I froze. Theoretical assumptions may have some truth in them after all. I snapped back into reality and looked back at the stack of books and sheets sprawled across the table in a hap-hazard way – an unwelcome reminder of the approaching essay hand-up. Each of these sources had something to say about the consequences of constrained space on emotional and psychological wellbeing. These references, gathered thus far, were a clear give-away of the side I should choose to defend in this writing. Anxiety, social isolation, depression, stress – all these said to be a consequence of tight space and a further catalyst for anti-social behavior, hindered learning in children, frustration, and more. The arguments were many. However, the nostalgic image of Cité La Colombière, left me doubtful of the words I quoted. Although minimalistic living was a challenge and many of the assumptions I quoted in my essay found their confirmation in my own experiences at Block 1, I felt uneasy. How can it be that this building evokes so much nostalgia and finds itself among my most cherished memories?

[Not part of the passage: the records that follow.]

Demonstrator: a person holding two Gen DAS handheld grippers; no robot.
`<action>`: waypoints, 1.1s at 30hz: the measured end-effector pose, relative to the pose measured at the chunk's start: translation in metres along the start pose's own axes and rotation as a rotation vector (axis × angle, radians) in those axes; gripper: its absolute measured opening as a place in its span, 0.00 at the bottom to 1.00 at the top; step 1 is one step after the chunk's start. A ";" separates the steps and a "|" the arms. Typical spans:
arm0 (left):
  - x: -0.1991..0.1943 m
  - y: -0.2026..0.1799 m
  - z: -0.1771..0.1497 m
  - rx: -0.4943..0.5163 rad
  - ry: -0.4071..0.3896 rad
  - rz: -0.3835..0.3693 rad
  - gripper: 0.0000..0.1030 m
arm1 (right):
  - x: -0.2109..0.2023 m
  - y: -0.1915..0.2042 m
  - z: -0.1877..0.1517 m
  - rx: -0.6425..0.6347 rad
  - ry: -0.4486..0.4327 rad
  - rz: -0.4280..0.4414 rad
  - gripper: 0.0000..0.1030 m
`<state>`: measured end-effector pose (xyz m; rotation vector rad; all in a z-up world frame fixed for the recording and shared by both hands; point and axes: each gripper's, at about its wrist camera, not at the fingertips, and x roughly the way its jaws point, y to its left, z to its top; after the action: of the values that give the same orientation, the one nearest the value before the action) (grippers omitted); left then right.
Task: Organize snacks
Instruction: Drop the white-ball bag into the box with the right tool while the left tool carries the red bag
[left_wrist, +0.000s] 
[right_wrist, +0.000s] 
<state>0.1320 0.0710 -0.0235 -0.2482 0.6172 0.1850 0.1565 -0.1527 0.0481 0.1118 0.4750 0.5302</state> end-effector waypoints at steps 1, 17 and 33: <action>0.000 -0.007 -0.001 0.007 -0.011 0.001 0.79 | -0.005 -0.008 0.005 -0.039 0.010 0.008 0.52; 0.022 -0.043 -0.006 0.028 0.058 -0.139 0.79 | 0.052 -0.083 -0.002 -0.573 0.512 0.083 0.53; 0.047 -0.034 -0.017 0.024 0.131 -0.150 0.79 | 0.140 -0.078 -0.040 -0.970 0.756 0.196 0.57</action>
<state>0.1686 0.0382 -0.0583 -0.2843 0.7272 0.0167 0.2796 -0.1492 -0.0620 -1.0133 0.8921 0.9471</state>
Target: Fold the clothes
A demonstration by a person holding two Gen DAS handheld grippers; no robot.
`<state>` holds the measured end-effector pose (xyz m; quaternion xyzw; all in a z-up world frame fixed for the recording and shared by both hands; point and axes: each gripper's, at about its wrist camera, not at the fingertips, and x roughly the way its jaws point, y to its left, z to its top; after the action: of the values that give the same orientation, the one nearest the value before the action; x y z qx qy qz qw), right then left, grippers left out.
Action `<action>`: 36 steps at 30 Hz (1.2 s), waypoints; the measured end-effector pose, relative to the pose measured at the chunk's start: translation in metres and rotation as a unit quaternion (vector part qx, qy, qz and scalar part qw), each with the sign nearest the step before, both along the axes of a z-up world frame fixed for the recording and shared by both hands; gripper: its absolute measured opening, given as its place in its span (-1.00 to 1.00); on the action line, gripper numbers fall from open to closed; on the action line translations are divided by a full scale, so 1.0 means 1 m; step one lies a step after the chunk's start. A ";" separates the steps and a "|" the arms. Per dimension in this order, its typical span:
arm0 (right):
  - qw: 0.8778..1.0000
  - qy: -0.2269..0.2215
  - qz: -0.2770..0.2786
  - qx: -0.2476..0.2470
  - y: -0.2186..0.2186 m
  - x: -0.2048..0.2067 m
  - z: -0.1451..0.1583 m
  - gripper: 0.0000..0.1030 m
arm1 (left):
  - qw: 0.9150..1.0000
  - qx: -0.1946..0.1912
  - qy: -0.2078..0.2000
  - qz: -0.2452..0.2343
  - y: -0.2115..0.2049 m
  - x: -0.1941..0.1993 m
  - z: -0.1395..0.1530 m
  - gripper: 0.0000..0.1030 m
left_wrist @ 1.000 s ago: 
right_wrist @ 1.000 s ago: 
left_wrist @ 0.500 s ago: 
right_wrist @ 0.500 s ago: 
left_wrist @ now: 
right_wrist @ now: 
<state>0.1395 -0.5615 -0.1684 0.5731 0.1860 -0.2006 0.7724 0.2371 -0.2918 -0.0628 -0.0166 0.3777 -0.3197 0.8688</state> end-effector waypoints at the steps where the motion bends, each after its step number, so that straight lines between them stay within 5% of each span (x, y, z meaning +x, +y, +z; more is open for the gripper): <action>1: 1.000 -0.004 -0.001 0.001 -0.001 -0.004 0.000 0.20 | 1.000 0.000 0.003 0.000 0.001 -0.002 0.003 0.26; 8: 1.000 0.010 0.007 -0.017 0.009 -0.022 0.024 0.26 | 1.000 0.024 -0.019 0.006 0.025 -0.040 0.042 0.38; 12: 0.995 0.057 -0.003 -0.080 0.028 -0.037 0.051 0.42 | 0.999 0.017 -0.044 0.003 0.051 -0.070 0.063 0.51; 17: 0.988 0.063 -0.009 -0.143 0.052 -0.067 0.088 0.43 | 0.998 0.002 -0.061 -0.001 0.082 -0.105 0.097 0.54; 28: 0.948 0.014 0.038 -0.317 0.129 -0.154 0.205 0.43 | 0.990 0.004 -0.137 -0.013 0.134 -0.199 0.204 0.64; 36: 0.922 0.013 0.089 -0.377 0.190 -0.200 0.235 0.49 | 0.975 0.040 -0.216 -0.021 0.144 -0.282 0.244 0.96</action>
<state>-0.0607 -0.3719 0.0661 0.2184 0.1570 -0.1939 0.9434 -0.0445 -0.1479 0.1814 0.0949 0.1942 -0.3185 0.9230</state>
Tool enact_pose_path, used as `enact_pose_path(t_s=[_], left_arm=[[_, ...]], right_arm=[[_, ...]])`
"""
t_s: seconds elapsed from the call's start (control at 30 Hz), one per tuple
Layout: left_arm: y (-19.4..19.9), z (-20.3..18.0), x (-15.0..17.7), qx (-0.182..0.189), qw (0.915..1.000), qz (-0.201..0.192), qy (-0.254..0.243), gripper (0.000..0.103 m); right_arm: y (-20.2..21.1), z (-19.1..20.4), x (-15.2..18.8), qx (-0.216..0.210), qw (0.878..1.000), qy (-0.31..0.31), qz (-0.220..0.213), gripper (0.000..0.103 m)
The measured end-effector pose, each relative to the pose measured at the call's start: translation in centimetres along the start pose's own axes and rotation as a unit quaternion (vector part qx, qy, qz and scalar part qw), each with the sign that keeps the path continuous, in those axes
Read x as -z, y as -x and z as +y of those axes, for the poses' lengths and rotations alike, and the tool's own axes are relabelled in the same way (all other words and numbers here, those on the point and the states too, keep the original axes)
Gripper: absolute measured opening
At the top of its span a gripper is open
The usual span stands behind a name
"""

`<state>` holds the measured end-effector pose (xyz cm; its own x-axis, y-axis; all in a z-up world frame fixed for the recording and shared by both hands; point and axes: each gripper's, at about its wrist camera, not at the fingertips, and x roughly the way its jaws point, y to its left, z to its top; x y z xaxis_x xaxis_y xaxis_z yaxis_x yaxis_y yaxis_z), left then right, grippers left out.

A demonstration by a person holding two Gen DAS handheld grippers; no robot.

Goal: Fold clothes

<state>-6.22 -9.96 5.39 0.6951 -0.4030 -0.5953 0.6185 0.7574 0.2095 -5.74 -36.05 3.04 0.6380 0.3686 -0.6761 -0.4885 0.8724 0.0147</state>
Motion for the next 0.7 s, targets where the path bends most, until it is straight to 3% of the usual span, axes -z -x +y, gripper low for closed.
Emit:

If buildings had personalities, Block 1 was certainly a moody one. From late morning to early afternoon, it greeted me with an air of austerity and silence. Every now and then, a gentle door slam could be heard somewhere on the second floor, or a vague murmur of a hoover a few doors up. The coolness of its still, earthy air, from time to time broken up by a breeze, contrasted with the outside heat. In the afternoon, Block 1 was rather cheery. Laughter, footsteps, doors swinging back and forth, the instruments of cutlery and plates all accompanying each other to an echoing melody. Already the first step inside, had you exposed to this music, flowing swiftly alongside the sweet scents of cooking – delicious smells that immediately had your stomach rumbling. Taking the stairs at that hour was like taking a journey through a museum of scents, if such existed. From chicken curry on the first floor, through to cheese fondue, Bolognese, and fried rice on the uppermost level. The diversity of the building’s occupants couldn’t have been better felt than by the smell of their own cooking. The communal kitchen was the beating heart of the building, offering the most improvised and random of encounters. It was here that lasting friendships had their beginnings. On a weekend, everything about Block 1 seemed more relaxed. I would wake up to the sound of shutters rolled up lazily and to empty wine bottles shattering against the bottom of a recycling bin. The wind was always more gentle on Saturdays and birdsong more pronounced. Washing machines took a spin in the laundry below and a friendly chatter initiated between two strangers.
Looking back, I realise that although frustrating, 10m² was not the only fact to consider. If it weren’t for this, I wouldn’t have made any friendships in the kitchen nor have struck up deep conversations in the laundry. Life didn’t happen in the bedroom itself but everywhere else, and there was plenty of space there.